1

I have 30 plant species for which I have displayed the distributions of midday leaf water potential (lwp_md) using boxplots and the package ggplot2. But how do I group these species along the x-axis according to their leaf habits (e.g. Deciduous, Evergreen) as well as display a reference line indicating the mean lwp_md value for each leaf habit level?

I have attempted with the package forcats but really have no idea how to proceed with this one. I can't find anything after an extensive search online. The best I seem able to do is order species by some other function e.g. the median.
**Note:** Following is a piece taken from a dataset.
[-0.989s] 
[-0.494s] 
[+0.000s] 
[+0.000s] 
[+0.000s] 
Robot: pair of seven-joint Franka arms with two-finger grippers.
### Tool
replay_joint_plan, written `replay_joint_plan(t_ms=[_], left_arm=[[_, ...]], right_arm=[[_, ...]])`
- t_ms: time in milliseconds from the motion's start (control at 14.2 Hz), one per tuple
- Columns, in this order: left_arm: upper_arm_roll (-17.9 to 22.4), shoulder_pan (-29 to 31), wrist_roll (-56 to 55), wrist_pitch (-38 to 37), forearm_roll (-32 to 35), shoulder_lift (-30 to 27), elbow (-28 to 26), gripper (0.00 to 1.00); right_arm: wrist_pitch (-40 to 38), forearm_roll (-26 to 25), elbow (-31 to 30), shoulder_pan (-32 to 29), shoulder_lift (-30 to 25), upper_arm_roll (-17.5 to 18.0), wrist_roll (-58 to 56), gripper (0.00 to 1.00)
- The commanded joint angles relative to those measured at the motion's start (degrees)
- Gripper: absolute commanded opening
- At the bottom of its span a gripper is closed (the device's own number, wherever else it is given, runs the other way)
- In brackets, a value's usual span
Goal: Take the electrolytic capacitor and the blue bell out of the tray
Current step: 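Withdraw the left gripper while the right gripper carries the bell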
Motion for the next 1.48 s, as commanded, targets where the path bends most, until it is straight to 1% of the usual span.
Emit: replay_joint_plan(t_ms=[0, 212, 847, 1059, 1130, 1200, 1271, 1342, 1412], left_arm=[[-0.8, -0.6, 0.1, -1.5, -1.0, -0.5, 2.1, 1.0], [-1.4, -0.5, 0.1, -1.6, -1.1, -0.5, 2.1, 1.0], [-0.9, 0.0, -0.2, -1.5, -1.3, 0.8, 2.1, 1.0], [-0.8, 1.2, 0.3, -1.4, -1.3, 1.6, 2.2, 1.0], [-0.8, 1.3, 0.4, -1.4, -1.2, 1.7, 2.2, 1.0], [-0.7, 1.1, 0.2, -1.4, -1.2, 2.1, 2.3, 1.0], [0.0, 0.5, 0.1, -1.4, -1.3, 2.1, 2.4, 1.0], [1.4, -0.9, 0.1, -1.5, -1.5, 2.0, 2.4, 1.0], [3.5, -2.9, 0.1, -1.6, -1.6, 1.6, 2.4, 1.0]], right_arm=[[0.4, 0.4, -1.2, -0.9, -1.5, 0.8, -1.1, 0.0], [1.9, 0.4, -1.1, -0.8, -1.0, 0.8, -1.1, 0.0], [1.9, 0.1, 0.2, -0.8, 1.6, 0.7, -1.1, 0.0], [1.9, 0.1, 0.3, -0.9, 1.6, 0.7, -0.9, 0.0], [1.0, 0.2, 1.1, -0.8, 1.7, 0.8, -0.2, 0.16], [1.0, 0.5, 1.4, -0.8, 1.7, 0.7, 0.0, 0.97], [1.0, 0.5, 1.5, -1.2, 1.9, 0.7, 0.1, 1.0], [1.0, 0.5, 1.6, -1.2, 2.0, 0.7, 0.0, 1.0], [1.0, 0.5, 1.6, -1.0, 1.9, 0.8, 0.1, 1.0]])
Below is an example of my code so far. Note I have used the packages ggplot2 and ggthemes:

library(ggplot2)
ggplot(zz, aes(x=fct_reorder(species, lwp_md, fun=median, .desc=T), y=lwp_md)) +
  geom_boxplot(aes(fill=leaf_habit)) +
  theme_few(base_size=14) +
  theme(legend.position="top", 
        axis.text.x=element_text(size=8, angle=45, vjust=1, hjust =1)) +
  xlab("Species") +
  ylab("Maximum leaf water potential (MPa)") +
  scale_y_reverse() +
  scale_fill_discrete(name="Leaf habit",
                      breaks=c("DEC", "EG"),
                      labels=c("Deciduous", "Evergreen"))
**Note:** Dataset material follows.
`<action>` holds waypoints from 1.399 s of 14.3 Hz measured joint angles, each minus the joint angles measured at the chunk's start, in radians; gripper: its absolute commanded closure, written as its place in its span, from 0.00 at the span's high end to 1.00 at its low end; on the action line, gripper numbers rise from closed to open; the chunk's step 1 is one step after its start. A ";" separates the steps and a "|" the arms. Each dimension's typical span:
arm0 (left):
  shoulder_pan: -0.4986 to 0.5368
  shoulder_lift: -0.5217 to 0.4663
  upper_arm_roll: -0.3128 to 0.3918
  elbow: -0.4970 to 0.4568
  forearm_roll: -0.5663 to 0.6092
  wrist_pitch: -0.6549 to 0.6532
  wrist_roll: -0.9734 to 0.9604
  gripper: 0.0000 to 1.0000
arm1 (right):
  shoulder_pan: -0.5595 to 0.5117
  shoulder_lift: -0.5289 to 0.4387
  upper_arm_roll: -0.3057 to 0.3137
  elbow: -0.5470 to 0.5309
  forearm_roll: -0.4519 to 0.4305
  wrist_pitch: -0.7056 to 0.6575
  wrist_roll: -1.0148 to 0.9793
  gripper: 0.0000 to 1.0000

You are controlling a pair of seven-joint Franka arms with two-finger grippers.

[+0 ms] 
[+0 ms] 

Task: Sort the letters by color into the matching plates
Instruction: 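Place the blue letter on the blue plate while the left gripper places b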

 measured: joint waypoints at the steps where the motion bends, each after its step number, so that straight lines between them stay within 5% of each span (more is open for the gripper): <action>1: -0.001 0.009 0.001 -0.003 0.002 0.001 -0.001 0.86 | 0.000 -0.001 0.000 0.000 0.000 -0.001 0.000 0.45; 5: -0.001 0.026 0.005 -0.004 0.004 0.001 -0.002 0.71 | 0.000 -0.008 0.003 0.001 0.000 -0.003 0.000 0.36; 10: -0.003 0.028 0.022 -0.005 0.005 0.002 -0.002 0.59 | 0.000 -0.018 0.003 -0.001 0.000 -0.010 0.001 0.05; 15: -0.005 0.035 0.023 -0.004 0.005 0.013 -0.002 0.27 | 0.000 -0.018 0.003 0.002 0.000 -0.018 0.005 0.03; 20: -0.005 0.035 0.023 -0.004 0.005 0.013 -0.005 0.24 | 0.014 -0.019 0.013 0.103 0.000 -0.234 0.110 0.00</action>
Here's a subset of my data including 4 of my species (2 deciduous, 2 evergreen):

> dput(zz)
structure(list(id = 1:20, species = structure(c(1L, 1L, 1L, 1L, 
1L, 2L, 2L, 2L, 2L, 2L, 3L, 3L, 3L, 3L, 3L, 4L, 4L, 4L, 4L, 4L
), .Label = c("AMYELE", "BURSIM", "CASXYL", "COLARB"), class = "factor"), 
    leaf_habit = structure(c(2L, 2L, 2L, 2L, 2L, 1L, 1L, 1L, 
    1L, 1L, 2L, 2L, 2L, 2L, 2L, 1L, 1L, 1L, 1L, 1L), .Label = c("DEC", 
    "EG"), class = "factor"), lwp_md = c(-2.1, -2.5, -2.35, -2.6, 
    -2.45, -1.7, -1.55, -1.4, -1.55, -0.6, -2.6, -3.6, -2.9, 
    -3.1, -3.3, -2, -1.8, -2, -4.9, -5.35)), class = "data.frame", row.names = c(NA, 
-20L))

An example of how I'm looking to display my data, cut and edited - I would like species on x-axis, lwp_md on y-axis: image

Z.Lin
  • 23,077
  • 5
  • 35
  • 71
taller
  • 13
  • 3
  • Does the answer to [this question](https://stackoverflow.com/q/35701663/8449629) suit your needs? (replacing median with mean) – Z.Lin Apr 01 '19 at 06:22
  • Yes I was specifically looking to display the mean. Probably should have edited my code to indicate that. – taller Apr 01 '19 at 15:28

1 Answers1

0

gpplot defaults to ordering your factors alphabetically. To avoid this you have to supply them as ordered factors. This can be done by arranging the data.frame and then redeclaring the factors. To generate the mean value we can use group_by and mutate a new mean column in the df, that can later be plotted.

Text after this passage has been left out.